Task statement — Give back only the lines from the one with "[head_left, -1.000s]" through the last line of the data, exactly as they appear.

Recorded data —
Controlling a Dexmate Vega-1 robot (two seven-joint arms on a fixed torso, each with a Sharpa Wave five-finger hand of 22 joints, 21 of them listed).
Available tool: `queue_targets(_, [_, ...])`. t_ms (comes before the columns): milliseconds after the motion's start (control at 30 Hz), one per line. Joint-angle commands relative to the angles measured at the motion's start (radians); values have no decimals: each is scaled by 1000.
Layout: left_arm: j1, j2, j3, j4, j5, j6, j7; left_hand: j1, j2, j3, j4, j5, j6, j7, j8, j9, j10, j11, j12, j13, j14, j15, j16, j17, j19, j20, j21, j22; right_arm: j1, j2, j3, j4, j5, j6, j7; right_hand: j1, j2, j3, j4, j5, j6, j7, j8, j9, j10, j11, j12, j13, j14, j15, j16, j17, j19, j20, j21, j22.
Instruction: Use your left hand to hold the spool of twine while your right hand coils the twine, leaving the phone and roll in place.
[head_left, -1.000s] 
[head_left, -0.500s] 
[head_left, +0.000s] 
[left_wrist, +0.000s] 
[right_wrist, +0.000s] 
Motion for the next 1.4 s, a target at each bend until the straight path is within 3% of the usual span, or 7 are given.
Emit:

Answer below —
[head_left, -1.000s] 
[head_left, -0.500s] 
[head_left, +0.000s] 
[left_wrist, +0.000s] 
[right_wrist, +0.000s] 
Motion for the next 1.4 s, a target at each bend until the straight path is within 3% of the usual span, or 7 are given.
Emit:

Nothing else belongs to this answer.